Cette augmentation de plus de deux tiers reflète en partie au moins la hausse des décès au sein de la population jettoise, même s’il est difficile de connaître la situation exacte car cette donnée n’existe pas (ou pas encore). On sait qu’il y a eu 263 décès sur le territoire de Jette depuis le début de la pandémie et que l’an dernier, à la même époque il y en avait 139, mais cette statistique tient compte de tous les décès dans la commune, donc aussi des patients de l’hôpital UZ, ce qui fausse évidemment la donne. A l’inverse, les Jettois décédés dans d’autres hôpitaux ne sont pas repris dans les chiffres.

Plus de 10 homes à Jette

C’est en tout cas un ordre de grandeur comparable à la surmortalité de 80% estimée pour l’ensemble du pays par le centre de crise national, la semaine dernière. "Il faut savoir qu’on a beaucoup de homes à Jette, explique l’échevine de l’Etat Civil, Claire Vandevivere. Plus de dix homes, maisons de repos et résidences. Or, c’est un public qui est malheureusement fort touché par l’épidémie".

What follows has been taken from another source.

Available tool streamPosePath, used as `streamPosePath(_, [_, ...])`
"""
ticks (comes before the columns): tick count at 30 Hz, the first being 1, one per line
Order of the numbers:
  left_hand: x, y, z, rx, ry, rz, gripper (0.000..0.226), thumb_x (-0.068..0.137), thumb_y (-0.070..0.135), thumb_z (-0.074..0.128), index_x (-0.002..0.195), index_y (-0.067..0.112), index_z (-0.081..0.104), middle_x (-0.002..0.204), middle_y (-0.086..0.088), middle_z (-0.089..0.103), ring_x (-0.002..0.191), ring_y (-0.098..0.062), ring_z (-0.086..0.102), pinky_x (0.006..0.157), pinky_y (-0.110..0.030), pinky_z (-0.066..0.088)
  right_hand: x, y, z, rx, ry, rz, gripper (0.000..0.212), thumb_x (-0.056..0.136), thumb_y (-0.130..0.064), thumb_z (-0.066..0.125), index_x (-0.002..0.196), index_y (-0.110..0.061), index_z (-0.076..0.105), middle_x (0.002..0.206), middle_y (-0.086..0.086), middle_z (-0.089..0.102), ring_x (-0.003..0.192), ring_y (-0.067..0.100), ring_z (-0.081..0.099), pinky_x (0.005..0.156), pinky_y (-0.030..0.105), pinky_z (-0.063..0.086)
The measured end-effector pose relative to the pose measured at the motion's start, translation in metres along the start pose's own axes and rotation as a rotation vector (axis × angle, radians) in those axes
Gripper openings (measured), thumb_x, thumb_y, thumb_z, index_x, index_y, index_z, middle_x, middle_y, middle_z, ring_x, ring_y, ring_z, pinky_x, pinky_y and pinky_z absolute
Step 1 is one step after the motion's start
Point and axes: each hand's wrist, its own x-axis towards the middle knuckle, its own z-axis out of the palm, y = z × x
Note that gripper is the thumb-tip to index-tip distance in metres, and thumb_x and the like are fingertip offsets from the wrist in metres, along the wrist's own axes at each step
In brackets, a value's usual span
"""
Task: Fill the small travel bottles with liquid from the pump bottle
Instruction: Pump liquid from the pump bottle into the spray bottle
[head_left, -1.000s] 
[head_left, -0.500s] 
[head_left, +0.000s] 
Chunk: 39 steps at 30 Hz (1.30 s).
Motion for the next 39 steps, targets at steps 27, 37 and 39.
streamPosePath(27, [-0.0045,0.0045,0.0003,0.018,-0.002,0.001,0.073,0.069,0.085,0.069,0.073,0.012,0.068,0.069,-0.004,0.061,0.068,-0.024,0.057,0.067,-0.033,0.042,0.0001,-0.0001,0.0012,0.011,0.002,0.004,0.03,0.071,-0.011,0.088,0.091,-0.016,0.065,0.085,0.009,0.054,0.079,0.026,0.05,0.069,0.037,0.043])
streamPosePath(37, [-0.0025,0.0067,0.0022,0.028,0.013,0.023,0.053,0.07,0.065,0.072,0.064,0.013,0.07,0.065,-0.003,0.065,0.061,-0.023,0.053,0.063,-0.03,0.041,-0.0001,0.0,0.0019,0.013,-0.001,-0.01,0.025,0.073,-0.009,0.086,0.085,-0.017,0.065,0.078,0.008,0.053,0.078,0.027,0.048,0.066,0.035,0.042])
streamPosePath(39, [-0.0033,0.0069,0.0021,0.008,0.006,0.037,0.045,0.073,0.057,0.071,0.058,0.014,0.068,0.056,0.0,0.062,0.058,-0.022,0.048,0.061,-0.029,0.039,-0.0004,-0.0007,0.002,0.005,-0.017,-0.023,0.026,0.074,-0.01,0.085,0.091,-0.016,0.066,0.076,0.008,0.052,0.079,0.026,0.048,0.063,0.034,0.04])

Situation parfaitement gérable

Pour autant, d’un point de vue des places et de l’organisation, le cimetière n’a aucun mal à faire face à cette augmentation du nombre d’inhumations. "Bien sûr que non, poursuit Claire Vandevivere, un cimetière c’est l’objet d’une gestion sur 5 ou 10 ans. Ici, c’est une augmentation de quelques dizaines d’inhumations. C’est énorme quand on pense aux familles endeuillées, mais on n’est pas dans des cas qui ne sont pas gérables. Chaque cas reste traité de la façon la plus digne par la commune".